● ASSIGNED TASK: Copy out all of the material. Every line must match the original.

● PROVIDED RECORDS:
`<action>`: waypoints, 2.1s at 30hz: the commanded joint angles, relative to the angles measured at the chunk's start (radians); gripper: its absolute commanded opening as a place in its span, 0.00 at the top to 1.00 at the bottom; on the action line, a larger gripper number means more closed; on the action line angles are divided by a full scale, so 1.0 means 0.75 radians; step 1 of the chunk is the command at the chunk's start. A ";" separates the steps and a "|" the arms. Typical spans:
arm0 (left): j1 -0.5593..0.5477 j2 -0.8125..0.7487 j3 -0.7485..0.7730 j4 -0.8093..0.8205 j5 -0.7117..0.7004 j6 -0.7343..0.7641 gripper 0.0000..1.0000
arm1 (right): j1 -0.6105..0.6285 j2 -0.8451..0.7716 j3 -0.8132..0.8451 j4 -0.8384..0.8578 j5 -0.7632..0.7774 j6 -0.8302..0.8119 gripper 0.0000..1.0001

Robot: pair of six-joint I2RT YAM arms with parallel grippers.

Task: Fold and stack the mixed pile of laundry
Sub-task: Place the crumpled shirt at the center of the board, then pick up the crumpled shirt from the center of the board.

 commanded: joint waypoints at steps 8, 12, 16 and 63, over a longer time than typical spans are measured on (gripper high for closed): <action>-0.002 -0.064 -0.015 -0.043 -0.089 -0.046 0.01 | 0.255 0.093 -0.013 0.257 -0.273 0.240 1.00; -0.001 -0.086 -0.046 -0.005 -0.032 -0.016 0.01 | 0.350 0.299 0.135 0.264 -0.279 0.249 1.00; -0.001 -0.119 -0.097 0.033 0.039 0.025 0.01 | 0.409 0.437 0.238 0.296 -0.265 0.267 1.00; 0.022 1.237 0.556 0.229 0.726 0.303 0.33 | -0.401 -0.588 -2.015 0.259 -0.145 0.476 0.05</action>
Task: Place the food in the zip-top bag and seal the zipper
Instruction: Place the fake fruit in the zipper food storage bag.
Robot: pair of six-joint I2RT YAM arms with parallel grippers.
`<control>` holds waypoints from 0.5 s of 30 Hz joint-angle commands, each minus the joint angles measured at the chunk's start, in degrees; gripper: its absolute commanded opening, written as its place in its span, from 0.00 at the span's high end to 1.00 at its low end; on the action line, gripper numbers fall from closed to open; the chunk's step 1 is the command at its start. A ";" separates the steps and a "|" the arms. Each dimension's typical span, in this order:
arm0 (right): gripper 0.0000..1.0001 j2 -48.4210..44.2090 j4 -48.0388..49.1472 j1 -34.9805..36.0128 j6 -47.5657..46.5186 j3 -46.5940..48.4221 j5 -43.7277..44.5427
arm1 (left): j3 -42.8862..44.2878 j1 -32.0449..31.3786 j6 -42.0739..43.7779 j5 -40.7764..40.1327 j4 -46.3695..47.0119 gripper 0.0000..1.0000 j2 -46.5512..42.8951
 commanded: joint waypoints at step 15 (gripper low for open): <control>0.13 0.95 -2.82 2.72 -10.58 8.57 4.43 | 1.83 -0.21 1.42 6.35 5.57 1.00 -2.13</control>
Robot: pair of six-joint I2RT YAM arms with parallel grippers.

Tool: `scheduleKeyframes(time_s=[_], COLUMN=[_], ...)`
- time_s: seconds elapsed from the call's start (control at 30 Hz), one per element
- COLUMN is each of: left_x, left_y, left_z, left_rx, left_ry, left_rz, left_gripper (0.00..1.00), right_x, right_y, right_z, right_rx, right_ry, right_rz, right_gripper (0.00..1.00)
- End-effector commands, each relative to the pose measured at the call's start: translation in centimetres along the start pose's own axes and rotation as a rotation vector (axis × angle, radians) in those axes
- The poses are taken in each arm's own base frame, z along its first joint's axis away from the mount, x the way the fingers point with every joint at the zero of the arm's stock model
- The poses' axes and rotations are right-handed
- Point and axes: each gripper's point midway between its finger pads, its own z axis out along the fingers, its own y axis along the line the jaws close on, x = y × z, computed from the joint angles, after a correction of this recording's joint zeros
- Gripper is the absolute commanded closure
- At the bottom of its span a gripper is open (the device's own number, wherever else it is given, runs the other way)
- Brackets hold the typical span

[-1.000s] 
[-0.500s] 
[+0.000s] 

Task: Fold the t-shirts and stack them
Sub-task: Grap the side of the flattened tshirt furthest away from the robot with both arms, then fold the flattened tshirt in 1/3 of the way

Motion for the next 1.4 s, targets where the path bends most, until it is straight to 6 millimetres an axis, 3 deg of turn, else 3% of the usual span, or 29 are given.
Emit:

● ANSWER SECTION:
`<action>`: waypoints, 2.1s at 30hz: the commanded joint angles, relative to the angles measured at the chunk's start (radians); gripper: its absolute commanded opening as a place in its span, 0.00 at the top to 1.00 at the bottom; on the action line, a larger gripper number means more closed; on the action line angles are divided by a full scale, so 1.0 means 0.75 radians; step 1 of the chunk is the command at the chunk's start. A ";" separates the steps and a "|" the arms. Typical spans:
arm0 (left): j1 -0.5593..0.5477 j2 -0.8125..0.7487 j3 -0.7485..0.7730 j4 -0.8093..0.8205 j5 -0.7117..0.7004 j6 -0.7343..0.7641 gripper 0.0000..1.0000
arm1 (right): j1 -0.6105..0.6285 j2 -0.8451..0.7716 j3 -0.8132..0.8451 j4 -0.8384..0.8578 j5 -0.7632..0.7774 j6 -0.8302..0.8119 gripper 0.0000..1.0001

Robot: pair of six-joint I2RT YAM arms with parallel grippers.

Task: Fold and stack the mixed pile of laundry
Sub-task: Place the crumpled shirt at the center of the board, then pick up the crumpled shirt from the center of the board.

 commanded: joint waypoints at steps 8, 12, 16 and 63, over a longer time than typical spans are measured on (gripper high for closed): <action>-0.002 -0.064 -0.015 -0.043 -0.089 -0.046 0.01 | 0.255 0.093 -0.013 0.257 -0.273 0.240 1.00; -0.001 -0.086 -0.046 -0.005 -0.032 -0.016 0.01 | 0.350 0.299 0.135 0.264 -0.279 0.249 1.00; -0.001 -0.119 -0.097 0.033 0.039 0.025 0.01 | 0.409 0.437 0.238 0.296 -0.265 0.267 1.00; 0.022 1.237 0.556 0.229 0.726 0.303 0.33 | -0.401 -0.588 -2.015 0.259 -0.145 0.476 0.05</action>
Task: Place the food in the zip-top bag and seal the zipper
Instruction: Place the fake fruit in the zipper food storage bag.
Robot: pair of six-joint I2RT YAM arms with parallel grippers.
`<control>` holds waypoints from 0.5 s of 30 Hz joint-angle commands, each minus the joint angles measured at the chunk's start, in degrees; gripper: its absolute commanded opening, written as its place in its span, from 0.00 at the span's high end to 1.00 at its low end; on the action line, gripper numbers fall from closed to open; the chunk's step 1 is the command at its start. A ";" separates the steps and a "|" the arms. Each dimension's typical span, in this order:
arm0 (right): gripper 0.0000..1.0001 j2 -48.4210..44.2090 j4 -48.0388..49.1472 j1 -34.9805..36.0128 j6 -47.5657..46.5186 j3 -46.5940..48.4221 j5 -43.7277..44.5427
arm1 (left): j3 -42.8862..44.2878 j1 -32.0449..31.3786 j6 -42.0739..43.7779 j5 -40.7764..40.1327 j4 -46.3695..47.0119 gripper 0.0000..1.0000 j2 -46.5512..42.8951
 commanded: joint waypoints at step 15 (gripper low for open): <control>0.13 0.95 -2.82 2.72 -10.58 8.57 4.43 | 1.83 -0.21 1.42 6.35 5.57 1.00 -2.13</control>
Robot: pair of six-joint I2RT YAM arms with parallel grippers.

Tool: `scheduleKeyframes(time_s=[_], COLUMN=[_], ...)`
- time_s: seconds elapsed from the call's start (control at 30 Hz), one per element
- COLUMN is each of: left_x, left_y, left_z, left_rx, left_ry, left_rz, left_gripper (0.00..1.00), right_x, right_y, right_z, right_rx, right_ry, right_rz, right_gripper (0.00..1.00)
- End-effector commands, each relative to the pose measured at the call's start: translation in centimetres along the start pose's own axes and rotation as a rotation vector (axis × angle, radians) in those axes
- The poses are taken in each arm's own base frame, z along its first joint's axis away from the mount, x the way the fingers point with every joint at the zero of the arm's stock model
- The poses' axes and rotations are right-handed
- Point and axes: each gripper's point midway between its finger pads, its own z axis out along the fingers, its own y axis along the line the jaws close on, x = y × z, computed from the joint angles, after a correction of this recording's joint zeros
- Gripper is the absolute commanded closure
- At the bottom of its span a gripper is open (the device's own number, wherever else it is given, runs the other way)
- Brackets hold the typical span

[-1.000s] 
[-0.500s] 
[+0.000s] 

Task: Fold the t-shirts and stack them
Sub-task: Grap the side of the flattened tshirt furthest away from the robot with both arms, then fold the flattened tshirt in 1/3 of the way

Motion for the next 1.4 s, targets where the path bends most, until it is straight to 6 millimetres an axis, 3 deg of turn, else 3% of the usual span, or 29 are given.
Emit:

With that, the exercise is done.